The device borrows a technique invented in 2004 for audio signal processing by French physicist Mathias Fink, known as Time Reversal Signal Processing. The technique uses a Time Reversal Mirror to receive a short pulse of electromagnetic energy at an antenna and then shoot back toward the initial transmitter the same signal, but with its wave-form reversed in time. The technique is enabled by the use of an Arbitrary Waveform Generator, which can generate any waveform you like, including a backwards version of the waveform an antenna just received. It’s a bit like responding to a given signal by playing the same signal backward, although it happens in milliseconds.

When used on either audio signals or electromagnetic waves, a Time Reversal Mirror allows engineers to exploit what’s known as the “pulse compression property” of time reversal to create an amplified version of the signal at a point outside the reverberation chamber housing the transmitter and the time reversal mirror. Therefore, at some distance from the device, a significantly amplified version of the initial signal is generated.

Using this setup, the researchers discovered a linear relationship between the number of antennas (from one to eight) used in their time reversal mirror and the resulting amplitude of the microwave pulse they generated.

Further amplification of the signal before retransmission by the mirror, using a technique called “one-bit time reversal,” allowed the team to achieve 46 dB of amplification. Because decibels are represented on a logarithmic scale, that corresponds to amplification of the original signal by a factor of more than 10,000.
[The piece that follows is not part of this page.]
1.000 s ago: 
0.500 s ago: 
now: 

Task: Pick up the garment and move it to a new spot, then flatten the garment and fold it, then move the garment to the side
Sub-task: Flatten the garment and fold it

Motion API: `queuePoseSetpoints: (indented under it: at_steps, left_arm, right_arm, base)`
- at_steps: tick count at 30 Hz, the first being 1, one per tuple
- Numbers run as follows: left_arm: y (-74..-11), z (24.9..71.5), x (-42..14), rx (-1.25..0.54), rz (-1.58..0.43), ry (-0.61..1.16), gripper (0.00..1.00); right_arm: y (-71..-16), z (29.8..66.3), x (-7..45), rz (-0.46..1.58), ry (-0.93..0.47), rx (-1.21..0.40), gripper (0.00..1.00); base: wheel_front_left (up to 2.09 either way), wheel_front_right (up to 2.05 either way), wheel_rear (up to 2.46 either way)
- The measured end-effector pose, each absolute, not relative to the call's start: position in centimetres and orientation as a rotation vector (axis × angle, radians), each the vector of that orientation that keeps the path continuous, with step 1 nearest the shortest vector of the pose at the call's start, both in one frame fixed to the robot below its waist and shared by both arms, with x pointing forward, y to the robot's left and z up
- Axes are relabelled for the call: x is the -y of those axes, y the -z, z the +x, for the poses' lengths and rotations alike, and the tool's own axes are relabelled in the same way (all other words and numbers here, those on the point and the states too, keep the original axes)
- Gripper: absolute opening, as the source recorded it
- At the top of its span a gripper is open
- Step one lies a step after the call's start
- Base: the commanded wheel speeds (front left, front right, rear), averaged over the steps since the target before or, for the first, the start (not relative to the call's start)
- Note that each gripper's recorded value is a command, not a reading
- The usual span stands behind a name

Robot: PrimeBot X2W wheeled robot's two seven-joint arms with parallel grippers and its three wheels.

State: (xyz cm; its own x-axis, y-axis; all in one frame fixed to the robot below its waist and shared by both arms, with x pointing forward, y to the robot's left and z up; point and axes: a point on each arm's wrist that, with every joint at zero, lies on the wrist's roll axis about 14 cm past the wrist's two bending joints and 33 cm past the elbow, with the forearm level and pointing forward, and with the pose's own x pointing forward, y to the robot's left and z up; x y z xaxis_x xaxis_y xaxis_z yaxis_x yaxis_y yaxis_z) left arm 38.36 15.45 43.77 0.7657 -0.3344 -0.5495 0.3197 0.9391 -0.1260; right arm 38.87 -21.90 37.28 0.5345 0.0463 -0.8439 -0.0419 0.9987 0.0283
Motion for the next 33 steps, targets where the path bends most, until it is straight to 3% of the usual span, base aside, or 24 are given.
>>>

It’s clear that this work is early-stage because the paper did not make explicit the power requirements of the device or the destructive capacity of the resulting amplified electromagnetic signal, if any. However, as our infrastructure and our military becomes ever more dependent on microchips and electronics in general, any developments in the ease with which an EMP can be developed should be of considerable interest to military and security professionals, or even, if this device is as straightforward as it appears to be, enterprising attendees of next year’s Maker Faire.